The series of anti-Christian attacks began when a Hindu leader was killed by suspected Communist militants. Hindu extremists used the leader’s death as a pretext for the violence, in which many Christians have been killed and many Christian churches and homes burned to the ground. “Even if all the world knows Christians are not responsible,” the bishop continued, “the Hindu fundamentalists want to kill a Catholic leader too. The archbishop is doing all he can to curb the violence, meeting politicians in Delhi, but that’s not enough.” Bishop Dias said the India Supreme Court’s ban of a planned procession bearing the ashes of the murdered Hindu leader is a positive development, claiming that more actions against Christians were planned to follow the event. “The world must know that these things happen in India, which boasts to be the world’s greatest democracy,” the bishop told SIR. “What is happening is ridiculous. In a democracy with a lay government, every religion should have its freedom.”
According to Bishop Dias, international diplomatic pressure is needed despite the Indian government’s condemnations of the violence and the deployment of a special police force. “They should have acted earlier,” the bishop said of the Indian government. “They took action after the pressures of the Bishops Conference, in my opinion, a bit late and not adequately.” Though it is reported that the situation in Orissa has calmed, there are still some attacks in relief camps. “People do not want to stay there, because they feel threatened,” Bishop Dias explained. There is still peace in the Andaman and Nicobare Islands, where about 40,000 Catholics make up a fraction of the archipelago’s total population of 400,000. Bishop Dias told SIR that after the violence in Orissa began, he met with the delegates of the local media. “They all condemned the incidents,” he said. “Then, on September 4, we organized a procession with other Christian leaders and 12 delegates of the other religions.” “The governor of the Andaman Islands reassured us that it will not happen here,” Bishop Dias reported.
Priest speaks of his ordeal:
Fr Edward Sequeira, one of the victims of the violence committed by Hindu radicals in Orissa, does not hesitate to call them terrorists. Hindu fundamentalists have long been conducting a campaign against conversions to Christianity, and against evangelization. For Fr Edward, 58, missionary activity is something that upholds the dignity of the person. “I have been working among lepers in Padampur in Bargarh district for the past ten years. I realized that, given the preference for a male child in rural Indian communities, parents many times have more than 4-5 daughters before a son is born - and unfortunately, these girls are rarely sent to school, they are made to graze cattle or even sent at early age as domestic workers or to the landlords, and many girls suffer from malnutrition. "So I started a very small hostel-orphanage for girls, to give them opportunity and dignity through education and vocational training. One such girl in my orphanage was Rajni Majhi. Hatred of Christianity and personal development is what drives radical Hindu groups to try to wipe out the presence of Christians and their institutions. "For more than 25 years I have worked in Orissa, and not a single person have I converted to Christianity".
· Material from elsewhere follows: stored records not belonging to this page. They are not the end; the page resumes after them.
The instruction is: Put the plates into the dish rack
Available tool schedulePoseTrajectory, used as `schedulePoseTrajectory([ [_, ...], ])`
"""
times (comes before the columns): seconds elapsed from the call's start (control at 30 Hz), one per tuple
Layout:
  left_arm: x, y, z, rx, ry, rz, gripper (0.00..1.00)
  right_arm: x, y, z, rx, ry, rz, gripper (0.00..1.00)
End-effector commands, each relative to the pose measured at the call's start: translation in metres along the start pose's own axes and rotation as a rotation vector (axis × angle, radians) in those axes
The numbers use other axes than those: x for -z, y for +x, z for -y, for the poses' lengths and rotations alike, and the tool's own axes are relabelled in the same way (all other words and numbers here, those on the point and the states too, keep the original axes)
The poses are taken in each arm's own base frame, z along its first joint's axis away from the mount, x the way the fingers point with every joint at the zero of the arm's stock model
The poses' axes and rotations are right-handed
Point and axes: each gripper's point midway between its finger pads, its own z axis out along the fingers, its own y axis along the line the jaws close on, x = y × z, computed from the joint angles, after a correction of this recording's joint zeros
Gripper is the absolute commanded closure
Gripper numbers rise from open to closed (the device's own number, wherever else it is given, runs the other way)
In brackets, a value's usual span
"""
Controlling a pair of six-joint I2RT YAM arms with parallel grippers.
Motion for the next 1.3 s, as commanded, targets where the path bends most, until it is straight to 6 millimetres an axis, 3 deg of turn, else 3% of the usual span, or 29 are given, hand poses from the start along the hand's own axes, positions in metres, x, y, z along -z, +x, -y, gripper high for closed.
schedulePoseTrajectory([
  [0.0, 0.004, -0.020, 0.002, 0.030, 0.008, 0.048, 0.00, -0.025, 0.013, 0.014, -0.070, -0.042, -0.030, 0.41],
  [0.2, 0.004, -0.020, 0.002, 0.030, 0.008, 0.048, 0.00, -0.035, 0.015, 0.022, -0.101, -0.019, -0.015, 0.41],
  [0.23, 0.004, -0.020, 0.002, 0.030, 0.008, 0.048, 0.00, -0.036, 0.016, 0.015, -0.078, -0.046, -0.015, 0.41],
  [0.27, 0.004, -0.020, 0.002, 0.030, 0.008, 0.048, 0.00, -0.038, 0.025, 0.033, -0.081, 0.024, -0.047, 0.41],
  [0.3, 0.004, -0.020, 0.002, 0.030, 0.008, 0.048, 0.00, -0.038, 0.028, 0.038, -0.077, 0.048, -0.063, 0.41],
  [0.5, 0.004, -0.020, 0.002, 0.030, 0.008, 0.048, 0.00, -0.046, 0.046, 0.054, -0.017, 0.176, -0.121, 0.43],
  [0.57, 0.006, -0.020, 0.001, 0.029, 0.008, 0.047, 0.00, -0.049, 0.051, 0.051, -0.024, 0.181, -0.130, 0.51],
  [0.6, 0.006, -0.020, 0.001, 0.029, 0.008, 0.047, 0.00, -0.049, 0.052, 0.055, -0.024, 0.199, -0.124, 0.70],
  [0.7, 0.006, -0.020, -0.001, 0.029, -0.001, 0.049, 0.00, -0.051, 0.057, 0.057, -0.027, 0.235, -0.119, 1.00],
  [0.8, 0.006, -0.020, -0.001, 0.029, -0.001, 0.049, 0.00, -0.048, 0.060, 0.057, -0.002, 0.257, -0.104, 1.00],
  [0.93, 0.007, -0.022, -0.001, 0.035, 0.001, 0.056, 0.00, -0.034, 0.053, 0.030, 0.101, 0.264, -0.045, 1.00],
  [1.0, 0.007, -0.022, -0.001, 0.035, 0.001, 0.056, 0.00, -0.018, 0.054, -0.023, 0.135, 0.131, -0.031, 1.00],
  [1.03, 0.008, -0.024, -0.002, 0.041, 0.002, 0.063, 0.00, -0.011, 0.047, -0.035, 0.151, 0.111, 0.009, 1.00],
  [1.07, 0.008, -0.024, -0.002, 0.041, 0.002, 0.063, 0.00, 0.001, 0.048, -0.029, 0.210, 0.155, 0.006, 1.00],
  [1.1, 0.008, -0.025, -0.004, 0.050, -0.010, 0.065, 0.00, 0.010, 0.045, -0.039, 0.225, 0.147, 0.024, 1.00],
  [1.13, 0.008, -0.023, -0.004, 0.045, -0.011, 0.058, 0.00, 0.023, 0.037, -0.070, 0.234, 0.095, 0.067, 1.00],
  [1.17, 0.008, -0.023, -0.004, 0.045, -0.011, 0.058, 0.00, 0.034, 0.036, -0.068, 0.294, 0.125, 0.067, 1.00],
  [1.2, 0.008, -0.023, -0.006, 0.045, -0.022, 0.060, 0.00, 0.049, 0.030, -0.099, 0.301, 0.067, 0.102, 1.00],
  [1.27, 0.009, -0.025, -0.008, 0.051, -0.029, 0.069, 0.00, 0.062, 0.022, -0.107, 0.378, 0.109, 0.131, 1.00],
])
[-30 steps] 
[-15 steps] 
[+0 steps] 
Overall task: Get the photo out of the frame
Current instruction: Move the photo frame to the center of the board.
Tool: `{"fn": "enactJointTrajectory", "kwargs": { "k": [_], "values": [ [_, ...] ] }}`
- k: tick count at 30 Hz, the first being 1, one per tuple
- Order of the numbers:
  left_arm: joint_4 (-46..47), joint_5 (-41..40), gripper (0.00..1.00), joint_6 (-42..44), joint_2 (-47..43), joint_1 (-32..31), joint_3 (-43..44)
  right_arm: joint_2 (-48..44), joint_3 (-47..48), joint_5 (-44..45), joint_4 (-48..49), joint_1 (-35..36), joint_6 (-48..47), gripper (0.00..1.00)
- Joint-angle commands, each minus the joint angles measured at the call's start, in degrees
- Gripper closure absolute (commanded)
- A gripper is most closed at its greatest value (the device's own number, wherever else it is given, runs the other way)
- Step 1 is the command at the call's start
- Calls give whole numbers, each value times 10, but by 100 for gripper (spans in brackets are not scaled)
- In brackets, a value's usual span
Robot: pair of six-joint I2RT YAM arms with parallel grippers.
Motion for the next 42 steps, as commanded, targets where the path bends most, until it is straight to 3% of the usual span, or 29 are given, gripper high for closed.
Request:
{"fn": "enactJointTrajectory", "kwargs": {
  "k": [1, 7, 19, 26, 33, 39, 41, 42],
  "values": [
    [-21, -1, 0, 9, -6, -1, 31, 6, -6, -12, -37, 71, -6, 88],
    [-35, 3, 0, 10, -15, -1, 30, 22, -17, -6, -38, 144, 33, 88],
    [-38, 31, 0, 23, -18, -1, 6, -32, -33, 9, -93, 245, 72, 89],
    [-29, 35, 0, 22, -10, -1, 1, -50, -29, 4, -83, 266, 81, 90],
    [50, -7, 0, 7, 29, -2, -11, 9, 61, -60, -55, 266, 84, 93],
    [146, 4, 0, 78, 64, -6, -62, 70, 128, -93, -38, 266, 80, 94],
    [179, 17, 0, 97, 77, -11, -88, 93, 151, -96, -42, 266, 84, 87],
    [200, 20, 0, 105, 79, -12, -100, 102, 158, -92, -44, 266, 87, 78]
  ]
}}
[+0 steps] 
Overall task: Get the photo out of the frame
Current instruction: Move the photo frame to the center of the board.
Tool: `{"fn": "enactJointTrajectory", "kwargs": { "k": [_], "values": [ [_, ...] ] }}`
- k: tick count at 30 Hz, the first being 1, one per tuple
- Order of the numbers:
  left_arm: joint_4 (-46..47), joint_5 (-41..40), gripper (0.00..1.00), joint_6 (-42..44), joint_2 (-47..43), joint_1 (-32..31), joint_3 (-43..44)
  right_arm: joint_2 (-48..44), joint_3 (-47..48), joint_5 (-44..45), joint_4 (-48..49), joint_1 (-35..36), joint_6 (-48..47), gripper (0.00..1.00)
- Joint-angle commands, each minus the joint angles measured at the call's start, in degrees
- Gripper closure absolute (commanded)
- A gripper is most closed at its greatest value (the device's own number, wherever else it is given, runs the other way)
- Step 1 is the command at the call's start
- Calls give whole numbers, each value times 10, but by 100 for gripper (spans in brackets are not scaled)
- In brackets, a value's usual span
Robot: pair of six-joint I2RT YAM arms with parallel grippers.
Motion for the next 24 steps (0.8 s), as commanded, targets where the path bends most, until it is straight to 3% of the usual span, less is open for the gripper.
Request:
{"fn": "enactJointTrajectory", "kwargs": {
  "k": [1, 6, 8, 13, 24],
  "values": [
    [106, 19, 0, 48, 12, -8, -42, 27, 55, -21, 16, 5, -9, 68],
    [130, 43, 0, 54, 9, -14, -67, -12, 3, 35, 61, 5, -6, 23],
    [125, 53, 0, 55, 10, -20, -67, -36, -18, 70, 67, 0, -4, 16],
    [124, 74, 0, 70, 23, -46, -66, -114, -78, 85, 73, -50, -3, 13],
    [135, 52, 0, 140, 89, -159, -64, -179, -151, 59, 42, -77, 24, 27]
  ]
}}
Fr Edward explains what happened to him: "On Monday August 25th, around 1.30 pm, as I was having lunch, there was a knock on the door. When I opened it, a huge crowd of more than 500 people were outside and asked: 'Who is the priest?'. This is nothing strange, as often people come requesting my help, for my vehicle to drive them to a hospital or other such emergencies. As soon as I identified myself, they raised their arms holding all the weapons - axes, shovels, spades and iron rods. They took me outside in the courtyard and began hitting me, screaming abuses at Christianity and shouting 'Bajrang Bali Ki Jai; Yesu Christi Murdabada; Hail Lord Hanuman (a Hindu god with the face of a monkey), destroy, eliminate Jesus Christ', beating me on my head, back, all over my body. "They thrashed me for nearly an hour. Then they entered my room, collected all the clothes and books and whatever they laid their hands on and piled it in the centre of the room, threw some kerosene on the pile, and some crude oil, and threw some gelatin sticks which they had brought with them and lit the fire and threw me into the flames and locked the door from the outside. Somehow, I was not frightened, there was definitely the divine presence in the burning room, and I went into the bathroom and locked myself in and shut all the windows. The whole room was engulfed in thick smoke and flames. In the meanwhile, the men dragged Rajni outside with the children - some of the children escaped. They brought her outside my bathroom window. I could hear the cries of Rajni.
"These criminals tied her hands together - they made a huge bonfire in the orphanage room and threw her onto the fire. I can still hear her voice, 'Father, they are going to burn me', these were her last words to me, after this I lost consciousness. Now my concern is for helping the orphans. These children saw the fire. I can't even imagine their trauma; they will be afraid for their whole lives". It was only the arrival of fire-fighters that put an end to the tragedy. "When the Church makes the people aware of their dignity and gives them self-reliance, we are attacked. We are improving the economic status of the poor and marginalised. The international community must unequivocally condemn this terrorist attack, and also impose sanctions. The international community should question India's abuse and lack of human rights and religious freedom”.